The round hickorynut is a small- to medium-sized mussel, up to three inches long, which can live up to 15 years. They are found in Alabama, Indiana, Kentucky, Michigan, Mississippi, Ohio, Pennsylvania, Tennessee, and West Virginia. From a high of 301 known populations, only 69 are known to exist today. Forty-nine of those show no sign of young mussels growing into adults.
Both species suffer from habitat degradation and loss, genetic isolation, and threats from invasive and non-native species. The Threatened designation allows the Fish and Wildlife Service to designate critical habitats and tailor ESA protections in the hopes of helping the mussels recover.
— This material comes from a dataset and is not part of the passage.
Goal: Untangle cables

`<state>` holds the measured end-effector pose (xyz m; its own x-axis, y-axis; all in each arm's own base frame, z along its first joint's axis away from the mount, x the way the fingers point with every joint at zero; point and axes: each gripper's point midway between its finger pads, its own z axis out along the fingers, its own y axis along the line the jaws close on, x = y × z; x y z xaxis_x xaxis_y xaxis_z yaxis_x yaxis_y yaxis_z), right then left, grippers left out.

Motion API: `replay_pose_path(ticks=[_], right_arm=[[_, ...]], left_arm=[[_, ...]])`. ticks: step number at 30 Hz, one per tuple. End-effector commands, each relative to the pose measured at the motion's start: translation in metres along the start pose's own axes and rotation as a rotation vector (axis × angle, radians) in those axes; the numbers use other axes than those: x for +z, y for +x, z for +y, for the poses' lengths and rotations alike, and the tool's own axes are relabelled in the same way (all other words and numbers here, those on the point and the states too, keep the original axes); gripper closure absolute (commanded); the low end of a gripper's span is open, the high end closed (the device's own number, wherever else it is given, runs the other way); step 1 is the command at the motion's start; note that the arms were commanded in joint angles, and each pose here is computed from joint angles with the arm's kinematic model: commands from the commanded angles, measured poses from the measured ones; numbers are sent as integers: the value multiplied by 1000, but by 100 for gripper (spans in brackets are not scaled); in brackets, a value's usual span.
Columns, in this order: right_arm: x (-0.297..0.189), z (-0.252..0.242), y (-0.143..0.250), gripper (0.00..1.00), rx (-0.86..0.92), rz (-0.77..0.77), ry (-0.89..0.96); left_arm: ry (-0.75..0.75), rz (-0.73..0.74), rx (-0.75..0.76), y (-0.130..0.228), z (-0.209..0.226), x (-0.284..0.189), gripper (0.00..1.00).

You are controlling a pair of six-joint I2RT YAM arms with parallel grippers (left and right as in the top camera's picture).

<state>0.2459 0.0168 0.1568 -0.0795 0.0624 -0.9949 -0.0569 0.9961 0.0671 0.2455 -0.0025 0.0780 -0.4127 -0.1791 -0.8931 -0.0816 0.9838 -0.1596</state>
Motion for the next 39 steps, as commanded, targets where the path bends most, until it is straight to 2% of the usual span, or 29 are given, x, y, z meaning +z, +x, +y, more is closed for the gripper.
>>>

The critical habitats include a total of 1,115 river miles for the longsolid and 921 river miles for the round hickorynut. Eight of the critical habitat units for the longsolid and round hickorynut overlap. Designating critical habitat requires federal agencies to consult with the Service when implementing, funding, or permitting activities. However, it does not affect private land ownership, establish a refuge, wilderness, reserve, preserve, or other conservation areas, or allow the government or public to access private lands. The designation would also exempt certain conservation and restoration efforts by state wildlife agencies, stream bank and channel restoration projects, and forest management that implement state-approved best management practices.
The longsolid and round hickorynut mussels are found largely where federally protected mussels already occur, so any increased regulatory burden is expected to be minimal.
Native mussels indicate broader stream health. Healthy mussel populations usually mean a healthy stream. Mussels keep the water clean by filtering their food from the water, and with it, sediment and other pollutants. North America has about 300 species of mussels, of which 65% of the freshwater mussel species are imperiled.
“Endangered species recovery is complex and difficult work and that’s why we are working collaboratively with biologists from state wildlife agencies and other experts to better understand these two wide-ranging freshwater mussels,” said acting Regional Director Mike Oetker. “ESA protections will benefit these species by raising awareness, inspiring conservation partnerships, and making funding available for their recovery.”